● **Description of the task**: Using the material that follows, output exactly the lines from the one containing "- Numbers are" through the one containing "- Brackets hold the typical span", with both ends kept.

● **Record excerpts**:

--------------------------------------------------

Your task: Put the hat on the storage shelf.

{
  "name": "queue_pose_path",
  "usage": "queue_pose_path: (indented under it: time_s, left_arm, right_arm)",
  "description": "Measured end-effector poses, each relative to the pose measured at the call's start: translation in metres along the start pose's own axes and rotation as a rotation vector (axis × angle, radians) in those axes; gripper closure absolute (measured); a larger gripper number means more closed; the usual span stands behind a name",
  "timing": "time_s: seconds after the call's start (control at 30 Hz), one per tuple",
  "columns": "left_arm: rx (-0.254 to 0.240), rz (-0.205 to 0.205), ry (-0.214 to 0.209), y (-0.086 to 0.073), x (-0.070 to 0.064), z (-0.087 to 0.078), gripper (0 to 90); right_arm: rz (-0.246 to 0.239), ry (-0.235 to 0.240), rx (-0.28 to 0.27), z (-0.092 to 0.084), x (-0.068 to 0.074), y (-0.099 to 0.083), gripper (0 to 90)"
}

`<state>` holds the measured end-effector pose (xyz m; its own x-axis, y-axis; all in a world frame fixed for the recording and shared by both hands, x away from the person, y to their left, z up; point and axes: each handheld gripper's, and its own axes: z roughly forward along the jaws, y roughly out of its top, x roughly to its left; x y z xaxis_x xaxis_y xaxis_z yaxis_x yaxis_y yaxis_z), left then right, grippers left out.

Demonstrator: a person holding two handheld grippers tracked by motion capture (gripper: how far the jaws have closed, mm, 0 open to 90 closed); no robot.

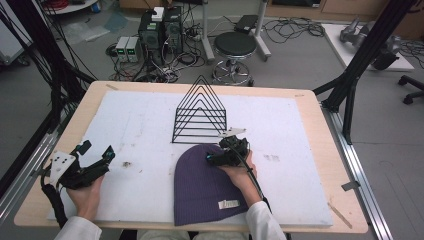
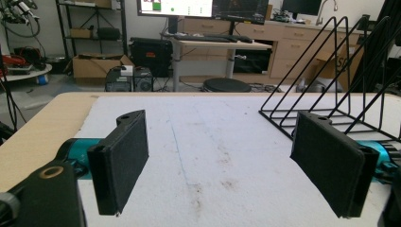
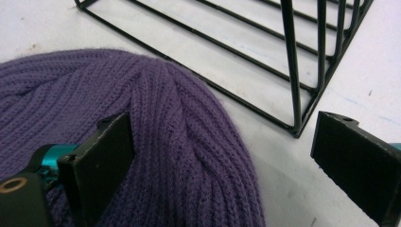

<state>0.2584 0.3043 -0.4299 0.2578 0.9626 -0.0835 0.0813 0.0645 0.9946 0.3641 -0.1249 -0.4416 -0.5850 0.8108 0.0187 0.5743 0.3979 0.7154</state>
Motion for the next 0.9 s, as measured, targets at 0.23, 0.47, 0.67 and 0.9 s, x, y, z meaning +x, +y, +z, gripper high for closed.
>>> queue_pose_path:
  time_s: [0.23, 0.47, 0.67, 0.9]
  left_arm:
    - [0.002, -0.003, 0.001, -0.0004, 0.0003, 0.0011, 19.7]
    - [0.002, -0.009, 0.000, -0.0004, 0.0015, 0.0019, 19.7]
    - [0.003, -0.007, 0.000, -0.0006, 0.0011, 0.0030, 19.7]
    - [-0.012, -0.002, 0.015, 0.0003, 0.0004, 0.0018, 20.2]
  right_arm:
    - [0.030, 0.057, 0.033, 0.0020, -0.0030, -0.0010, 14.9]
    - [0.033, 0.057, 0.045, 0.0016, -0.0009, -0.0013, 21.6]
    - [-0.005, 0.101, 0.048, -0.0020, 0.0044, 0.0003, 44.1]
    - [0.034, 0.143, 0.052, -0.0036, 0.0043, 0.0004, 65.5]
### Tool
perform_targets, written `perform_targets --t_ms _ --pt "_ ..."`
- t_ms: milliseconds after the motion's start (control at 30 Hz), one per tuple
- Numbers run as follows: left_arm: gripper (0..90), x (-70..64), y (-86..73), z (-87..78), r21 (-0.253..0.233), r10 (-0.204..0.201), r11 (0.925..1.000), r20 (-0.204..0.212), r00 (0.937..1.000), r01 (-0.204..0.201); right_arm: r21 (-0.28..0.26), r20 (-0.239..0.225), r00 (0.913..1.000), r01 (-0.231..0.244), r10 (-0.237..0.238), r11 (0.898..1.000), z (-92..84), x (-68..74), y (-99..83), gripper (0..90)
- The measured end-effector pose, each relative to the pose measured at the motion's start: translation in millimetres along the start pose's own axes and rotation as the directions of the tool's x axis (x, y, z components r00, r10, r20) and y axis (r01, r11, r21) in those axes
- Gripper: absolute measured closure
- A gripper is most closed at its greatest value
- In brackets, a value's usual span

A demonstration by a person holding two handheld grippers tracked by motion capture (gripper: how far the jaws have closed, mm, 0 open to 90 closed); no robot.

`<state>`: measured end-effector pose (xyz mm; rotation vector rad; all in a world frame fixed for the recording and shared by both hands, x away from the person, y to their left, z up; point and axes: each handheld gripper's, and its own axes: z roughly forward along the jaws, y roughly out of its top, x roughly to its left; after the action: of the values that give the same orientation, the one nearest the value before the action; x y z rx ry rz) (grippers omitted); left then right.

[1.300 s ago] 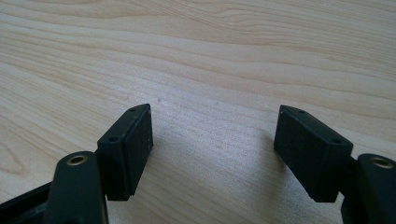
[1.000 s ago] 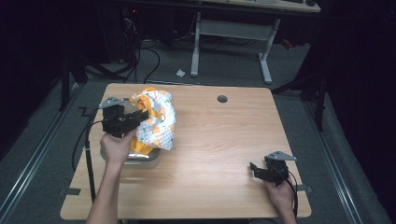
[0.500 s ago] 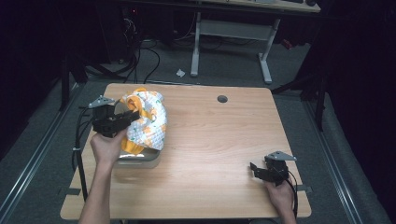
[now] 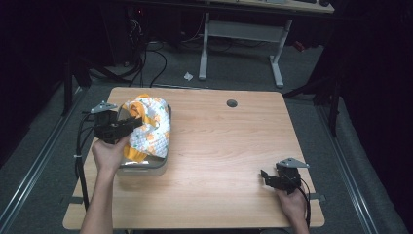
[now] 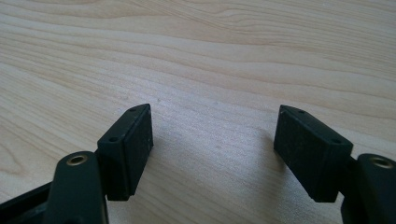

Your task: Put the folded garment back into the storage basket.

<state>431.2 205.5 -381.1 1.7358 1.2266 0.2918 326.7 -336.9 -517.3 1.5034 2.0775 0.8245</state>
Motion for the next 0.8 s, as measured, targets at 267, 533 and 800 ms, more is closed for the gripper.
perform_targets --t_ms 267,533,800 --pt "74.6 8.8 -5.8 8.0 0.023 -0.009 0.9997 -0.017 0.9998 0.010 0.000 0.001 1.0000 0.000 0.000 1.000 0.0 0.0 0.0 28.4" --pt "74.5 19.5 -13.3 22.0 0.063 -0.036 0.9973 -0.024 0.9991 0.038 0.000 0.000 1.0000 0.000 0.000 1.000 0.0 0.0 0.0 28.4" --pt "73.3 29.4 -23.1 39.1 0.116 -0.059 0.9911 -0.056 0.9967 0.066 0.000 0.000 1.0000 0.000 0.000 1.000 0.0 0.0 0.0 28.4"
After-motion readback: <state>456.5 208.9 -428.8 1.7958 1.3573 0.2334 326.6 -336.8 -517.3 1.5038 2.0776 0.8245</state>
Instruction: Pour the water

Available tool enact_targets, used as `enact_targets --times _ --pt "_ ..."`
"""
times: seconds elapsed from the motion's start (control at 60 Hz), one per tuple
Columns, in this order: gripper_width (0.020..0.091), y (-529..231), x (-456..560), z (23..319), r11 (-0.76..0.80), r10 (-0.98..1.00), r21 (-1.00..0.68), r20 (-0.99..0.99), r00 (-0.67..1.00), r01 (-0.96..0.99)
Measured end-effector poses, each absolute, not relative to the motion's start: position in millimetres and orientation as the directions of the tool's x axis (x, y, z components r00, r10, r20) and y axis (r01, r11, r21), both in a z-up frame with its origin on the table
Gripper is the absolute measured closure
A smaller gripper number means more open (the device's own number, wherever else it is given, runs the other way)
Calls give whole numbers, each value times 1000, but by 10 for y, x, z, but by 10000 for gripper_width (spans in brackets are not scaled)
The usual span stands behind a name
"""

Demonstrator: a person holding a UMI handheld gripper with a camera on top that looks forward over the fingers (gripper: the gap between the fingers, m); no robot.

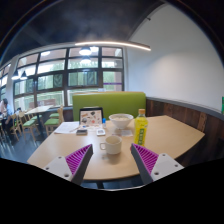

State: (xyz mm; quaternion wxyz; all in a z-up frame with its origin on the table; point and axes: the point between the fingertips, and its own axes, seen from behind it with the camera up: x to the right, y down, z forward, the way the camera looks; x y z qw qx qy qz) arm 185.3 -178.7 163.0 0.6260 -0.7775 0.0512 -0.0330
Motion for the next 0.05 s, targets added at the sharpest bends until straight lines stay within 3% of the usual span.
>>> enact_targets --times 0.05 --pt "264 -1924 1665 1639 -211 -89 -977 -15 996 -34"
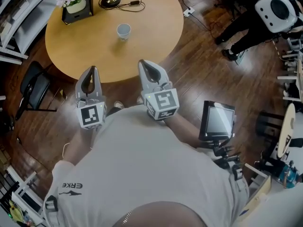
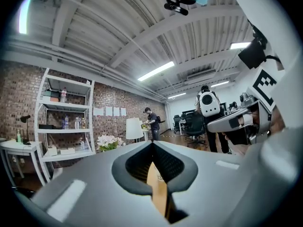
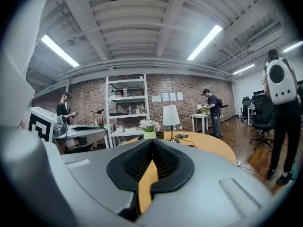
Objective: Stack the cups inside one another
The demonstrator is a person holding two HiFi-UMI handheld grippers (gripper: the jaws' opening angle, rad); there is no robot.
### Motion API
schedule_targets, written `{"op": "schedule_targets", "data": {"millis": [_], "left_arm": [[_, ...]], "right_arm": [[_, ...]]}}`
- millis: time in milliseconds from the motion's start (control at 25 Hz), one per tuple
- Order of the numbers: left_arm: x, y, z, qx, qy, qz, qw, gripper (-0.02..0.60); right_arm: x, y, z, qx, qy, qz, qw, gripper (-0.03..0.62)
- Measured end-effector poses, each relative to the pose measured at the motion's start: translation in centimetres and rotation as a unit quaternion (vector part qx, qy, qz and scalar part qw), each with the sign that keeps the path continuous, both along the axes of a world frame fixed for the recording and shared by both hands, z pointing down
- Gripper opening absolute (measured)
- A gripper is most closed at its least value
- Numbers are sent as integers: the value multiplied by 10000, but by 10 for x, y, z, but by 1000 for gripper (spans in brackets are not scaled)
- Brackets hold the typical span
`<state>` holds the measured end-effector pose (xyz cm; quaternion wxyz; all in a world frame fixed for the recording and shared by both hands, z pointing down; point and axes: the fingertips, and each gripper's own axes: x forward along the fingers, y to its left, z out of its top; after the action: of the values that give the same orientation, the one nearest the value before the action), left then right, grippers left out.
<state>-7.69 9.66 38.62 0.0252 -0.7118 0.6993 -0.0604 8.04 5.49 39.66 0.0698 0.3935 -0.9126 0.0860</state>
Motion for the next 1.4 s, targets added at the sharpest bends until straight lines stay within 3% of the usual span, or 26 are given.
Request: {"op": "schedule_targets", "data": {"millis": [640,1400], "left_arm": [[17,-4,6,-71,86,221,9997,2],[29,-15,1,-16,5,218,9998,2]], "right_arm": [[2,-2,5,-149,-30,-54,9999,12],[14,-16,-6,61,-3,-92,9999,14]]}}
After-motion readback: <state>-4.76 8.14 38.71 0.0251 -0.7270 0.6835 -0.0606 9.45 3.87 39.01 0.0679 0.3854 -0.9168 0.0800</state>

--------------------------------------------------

● **Output of the task**:
- Numbers are sent as integers: the value multiplied by 10000, but by 10 for x, y, z, but by 1000 for gripper (spans in brackets are not scaled)
- Brackets hold the typical span

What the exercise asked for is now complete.